What he's hoping for is that the powers-that-be in the city's infrastructure -- the Greater Houston Convention Center and Visitors Bureau, the big money folks on the River Oaks gala circuit, the people who book the high-dollar spring and fall festivals -- will give him a call. (Indeed, the Houston International Festival has already done so.) "I haven't got that consistent flow yet," he says, and adds that bands like his are logistically simple to book. "We have all our instruments on us," he says. "We're like a miniature version of a marching band, so we're able to set up easy and do performances in the smallest or biggest of spaces with no hassle. The music really gives the people a home feel."

Indeed. "A home feel." Houston is now home to this kind of music, just as much as New Orleans is. And this is not the first time large numbers of black Louisianans have migrated to Houston. The 20th century saw rural Creoles from southwestern Louisiana come to Houston by the thousands, bringing with them gumbo, crawfish, jambalaya and the rural music called "la-la" that would evolve here -- when it fused with the blues and R&B of the locals -- into zydeco.

We're at a similar cultural crossroads right now. And the pot is simmering, even though Kermit, the New Birth and dozens of other New Orleans musicians have returned home. At the Orange Show gala earlier this month, Hingle played with a version of the New Birth he slapped together through a few phone calls to various members of other brass bands living here in Houston.

And LeBlanc has done some work in the schools -- "Not a plethora of things, but I would like to do more," he says. Also, the New Orleans-style jazz funeral could be starting to catch on here with the local black community. "A while back a string of funerals came along for a string of families that were from New Orleans," he says. "We got another gig out of it -- the minister at one of the funerals was a man from Houston, and he liked that we knew the spiritual hymns. He took our card."

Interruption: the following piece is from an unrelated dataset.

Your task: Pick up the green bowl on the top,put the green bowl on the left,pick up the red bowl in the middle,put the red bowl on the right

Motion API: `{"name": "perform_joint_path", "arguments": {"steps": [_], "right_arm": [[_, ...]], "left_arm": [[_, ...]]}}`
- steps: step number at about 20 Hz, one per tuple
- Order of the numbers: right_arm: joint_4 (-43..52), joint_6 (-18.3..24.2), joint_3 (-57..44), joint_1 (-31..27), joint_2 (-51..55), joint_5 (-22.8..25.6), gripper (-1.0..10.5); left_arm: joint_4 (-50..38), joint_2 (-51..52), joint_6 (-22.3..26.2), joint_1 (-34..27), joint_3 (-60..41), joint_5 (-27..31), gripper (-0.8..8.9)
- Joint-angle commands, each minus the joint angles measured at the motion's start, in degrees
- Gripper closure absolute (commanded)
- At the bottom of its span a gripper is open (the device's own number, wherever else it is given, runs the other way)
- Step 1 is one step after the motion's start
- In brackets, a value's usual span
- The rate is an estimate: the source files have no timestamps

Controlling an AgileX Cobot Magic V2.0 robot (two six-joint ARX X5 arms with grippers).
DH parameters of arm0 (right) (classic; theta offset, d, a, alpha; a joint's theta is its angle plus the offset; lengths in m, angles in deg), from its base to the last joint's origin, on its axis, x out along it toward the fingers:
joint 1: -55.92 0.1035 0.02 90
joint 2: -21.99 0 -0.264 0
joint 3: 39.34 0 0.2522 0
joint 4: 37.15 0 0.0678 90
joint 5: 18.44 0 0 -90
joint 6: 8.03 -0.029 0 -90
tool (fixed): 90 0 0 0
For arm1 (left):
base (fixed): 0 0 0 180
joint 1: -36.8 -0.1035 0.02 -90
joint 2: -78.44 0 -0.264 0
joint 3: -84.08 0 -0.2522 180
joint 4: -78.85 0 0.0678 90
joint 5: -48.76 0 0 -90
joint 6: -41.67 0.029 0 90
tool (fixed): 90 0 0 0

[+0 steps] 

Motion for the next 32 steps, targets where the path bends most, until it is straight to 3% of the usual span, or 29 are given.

In order to play more local shows, he's thinking about training some local musicians -- possibly kids from the TSU Ocean of Soul band -- to fill in here for the Soul Rebels who have moved back home. "Sometimes the gigs I get don't pay enough for me to ask the guys in New Orleans to travel to Houston. But the ones who are here, like me, the bass player and the lead trumpet player -- if I could find like a sax dude or a trombone player who would do the gigs with me here, that's a whole quartet or quintet right there. We could make magic, you know."